AI devices vary widely in lung cancer detection

In a head-to-head comparison, seven commercial AI devices demonstrated substantial variability in their ability to detect lung cancer on chest x-rays, according to a study published May 19 in Radiology

The findings reveal clinically meaningful differences across all key performance metrics, including sensitivity, specificity, and positive predictive value, and raise questions about how AI devices should be selected for deployment, noted lead author Ahmed Maiter, MD, of Sheffield Teaching Hospitals NHS Foundation Trust in the U.K., and colleagues. 

"A lack of information regarding comparative performance risks the selection of inferior devices, which could waste resources, adversely impact clinical workflows, and hinder advancement in the field," the authors wrote. 

The radiology landscape is becoming increasingly crowded with AI devices, with now more than 300 products available. Choosing among different devices for a similar purpose represents a growing challenge, the researchers noted. Effective selection requires an understanding of how devices perform in their intended patient populations and clinical settings and how performances differ among devices, yet comparative evidence remains limited, they added. 

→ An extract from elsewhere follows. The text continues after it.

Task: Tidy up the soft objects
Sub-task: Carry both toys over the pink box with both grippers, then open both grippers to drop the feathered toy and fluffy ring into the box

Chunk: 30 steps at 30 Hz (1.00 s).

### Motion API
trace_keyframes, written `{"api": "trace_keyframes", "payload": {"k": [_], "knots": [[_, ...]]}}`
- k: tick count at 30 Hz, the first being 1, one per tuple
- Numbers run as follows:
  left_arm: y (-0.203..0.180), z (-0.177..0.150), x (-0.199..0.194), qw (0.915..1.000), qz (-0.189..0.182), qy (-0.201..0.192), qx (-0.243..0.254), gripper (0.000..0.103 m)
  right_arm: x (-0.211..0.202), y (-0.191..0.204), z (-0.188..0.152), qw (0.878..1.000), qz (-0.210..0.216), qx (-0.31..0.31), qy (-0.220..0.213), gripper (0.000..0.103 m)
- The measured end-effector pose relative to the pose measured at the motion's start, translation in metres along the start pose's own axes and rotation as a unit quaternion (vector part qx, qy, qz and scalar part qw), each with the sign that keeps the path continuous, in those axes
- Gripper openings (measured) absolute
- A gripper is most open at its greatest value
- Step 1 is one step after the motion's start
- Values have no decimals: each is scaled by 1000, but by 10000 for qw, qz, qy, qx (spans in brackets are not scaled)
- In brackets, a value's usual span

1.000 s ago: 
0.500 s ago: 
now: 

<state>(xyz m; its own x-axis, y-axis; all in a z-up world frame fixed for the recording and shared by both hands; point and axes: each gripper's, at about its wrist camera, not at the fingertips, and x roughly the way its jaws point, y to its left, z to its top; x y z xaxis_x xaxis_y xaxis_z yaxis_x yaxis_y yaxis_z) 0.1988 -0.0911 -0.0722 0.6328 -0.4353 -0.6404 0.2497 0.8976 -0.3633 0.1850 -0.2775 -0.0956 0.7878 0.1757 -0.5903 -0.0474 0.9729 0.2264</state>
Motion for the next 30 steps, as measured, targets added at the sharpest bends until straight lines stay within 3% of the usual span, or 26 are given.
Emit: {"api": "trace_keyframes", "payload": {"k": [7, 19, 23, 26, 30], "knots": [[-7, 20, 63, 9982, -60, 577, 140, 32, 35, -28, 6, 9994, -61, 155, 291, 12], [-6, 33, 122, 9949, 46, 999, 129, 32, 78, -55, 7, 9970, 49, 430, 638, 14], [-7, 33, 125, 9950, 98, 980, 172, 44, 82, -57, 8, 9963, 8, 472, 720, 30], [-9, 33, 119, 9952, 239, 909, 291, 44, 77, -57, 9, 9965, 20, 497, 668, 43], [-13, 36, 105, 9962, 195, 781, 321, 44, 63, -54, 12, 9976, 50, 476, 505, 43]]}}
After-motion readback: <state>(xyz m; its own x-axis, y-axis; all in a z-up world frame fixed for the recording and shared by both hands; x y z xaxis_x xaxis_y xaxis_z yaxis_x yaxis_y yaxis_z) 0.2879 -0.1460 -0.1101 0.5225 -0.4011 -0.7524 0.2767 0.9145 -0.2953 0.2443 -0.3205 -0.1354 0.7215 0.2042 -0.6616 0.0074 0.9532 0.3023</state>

To bridge the gap, the researchers developed a dataset of 5,235 posteroanterior x-rays from 5,235 patients acquired for any indication at a single U.K. center between July 2020 and February 2021. The median patient age was 60 years old (53.4% female; 79.4% white). Confirmed cancer was present in 1.4% with a visible tumor on x-ray. 

The group tested devices from seven manufacturers on each x-ray: Annalise Enterprise CXR (Harrison.ai, Australia), ChestView (Gleamer, France), InferRead DR Chest (InferVision, China), TechCare Chest (Milvue, France), ChestEye (Oxipit, Lithuania), qXR (Qure.ai, India), and Rayscape CXR (Rayscape, Romania).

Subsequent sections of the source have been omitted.